The Carpetbagger catches EJ Dionne in a bout of pundit fever, that peculiar malady that forces otherwise intelligent columnists to pretend that whatever solution or ill they've discovered is a threat to the political party they're criticizing, even while said party is way ahead of them on the issue. Today EJ dashes off to meet a county official from Long Island who has found a novel new approach on choice: he agrees that it's bad, wants it to remain legal, and is focusing on reducing the total number of abortions. This formulation, otherwise known as the Hillary Clinton approach or Reid's Prevention First bill offers precisely nothing new to the Democratic party that's currently pushing it, but you'd think the EJ had found a political rosetta stone that Terry McAulliffe and Ed Gillespie had kept hidden through sheer force of will.

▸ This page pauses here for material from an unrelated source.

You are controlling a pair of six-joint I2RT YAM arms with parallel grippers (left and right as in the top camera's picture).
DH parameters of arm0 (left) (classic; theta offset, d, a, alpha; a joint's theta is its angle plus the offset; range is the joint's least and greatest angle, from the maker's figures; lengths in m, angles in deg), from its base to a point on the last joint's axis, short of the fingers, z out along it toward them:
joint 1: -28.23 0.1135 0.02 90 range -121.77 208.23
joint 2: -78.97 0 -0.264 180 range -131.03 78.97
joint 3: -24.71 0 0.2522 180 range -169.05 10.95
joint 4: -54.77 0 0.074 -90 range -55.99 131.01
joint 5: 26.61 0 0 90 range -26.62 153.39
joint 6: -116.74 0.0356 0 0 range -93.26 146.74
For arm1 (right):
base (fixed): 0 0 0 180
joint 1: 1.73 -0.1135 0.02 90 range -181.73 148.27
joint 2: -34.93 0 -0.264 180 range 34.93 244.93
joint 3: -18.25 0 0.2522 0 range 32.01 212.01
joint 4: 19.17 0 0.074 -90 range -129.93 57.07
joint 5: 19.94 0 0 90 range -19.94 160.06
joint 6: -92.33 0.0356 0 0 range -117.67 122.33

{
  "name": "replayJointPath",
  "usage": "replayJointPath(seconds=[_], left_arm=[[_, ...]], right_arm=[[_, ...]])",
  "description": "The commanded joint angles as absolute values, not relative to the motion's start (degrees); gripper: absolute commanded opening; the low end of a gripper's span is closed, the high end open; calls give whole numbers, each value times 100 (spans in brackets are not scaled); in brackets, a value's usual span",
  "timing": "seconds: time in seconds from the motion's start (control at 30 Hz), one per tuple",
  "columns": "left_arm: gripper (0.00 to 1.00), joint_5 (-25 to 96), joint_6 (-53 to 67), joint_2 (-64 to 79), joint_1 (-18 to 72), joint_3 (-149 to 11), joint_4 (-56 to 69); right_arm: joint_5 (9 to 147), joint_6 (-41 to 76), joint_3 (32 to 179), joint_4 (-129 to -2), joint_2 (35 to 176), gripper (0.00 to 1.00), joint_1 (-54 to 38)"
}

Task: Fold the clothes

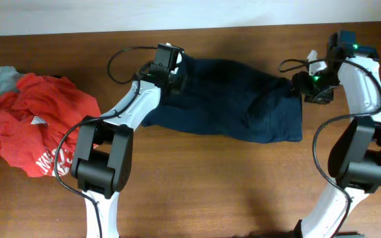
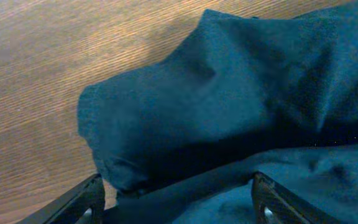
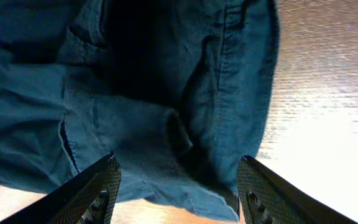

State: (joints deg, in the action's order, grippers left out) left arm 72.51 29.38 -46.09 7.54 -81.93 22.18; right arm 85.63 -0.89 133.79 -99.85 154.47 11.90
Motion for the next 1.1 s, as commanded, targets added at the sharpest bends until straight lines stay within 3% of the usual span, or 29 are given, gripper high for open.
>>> replayJointPath(seconds=[0.0,0.13,0.3,0.43,0.53,0.6,0.67,0.73,1.07], left_arm=[[75,7371,3030,-4654,846,-8164,2225],[68,7120,3027,-4685,848,-8164,2159],[68,7116,3030,-4781,855,-8164,2093],[66,7116,3030,-4783,853,-8164,2078],[51,7113,3027,-4783,853,-8164,2037],[38,7113,3027,-4783,853,-8164,2008],[19,7116,3027,-4783,853,-8164,1991],[1,7118,3025,-4781,853,-8167,2023],[1,7225,3025,-4497,855,-9137,1560]], right_arm=[[8699,-199,13342,-9928,15532,61,1164],[8701,-196,13342,-9867,15532,53,1146],[8745,-196,13342,-9779,15532,51,1094],[8742,-196,13342,-9694,15532,44,984],[8742,-194,13342,-9646,15532,32,947],[8742,-194,13342,-9637,15532,19,949],[8742,-196,13342,-9637,15532,7,952],[8742,-196,13344,-9626,15530,4,958],[8753,-196,14013,-9980,15377,4,960]])
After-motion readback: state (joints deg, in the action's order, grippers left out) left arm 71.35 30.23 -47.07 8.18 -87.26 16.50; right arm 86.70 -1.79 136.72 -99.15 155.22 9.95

The worst part of this column is that Dionne doubtlessly knows where the blame belongs: squarely on the chest of a Christian Right that has no interest in anything but the full criminalization of abortion. That's why Hillary Clinton's call for compromise was met with this bored, hostile rejection:
Carol Tobias, political director for the National Right to Life Foundation, dismissed the invitation as an effort "to get the pro-life movement into a debate over birth control," on which her organization takes no position. Ms. Tobias called the Democrats' talk "pulling the wool over the eyes of voters."
Dionne's role, now, isn't to point out a two-party equivalence that doesn't exist, but to separate those looking for constructive solutions from those sustaining a wedge issue. Right now, the vast majority of the Democratic party is firmly among the first group and they're being stymied by powerful elements within the Republican party who refuse to consider a middle ground. Dionne's guns should be focused on them.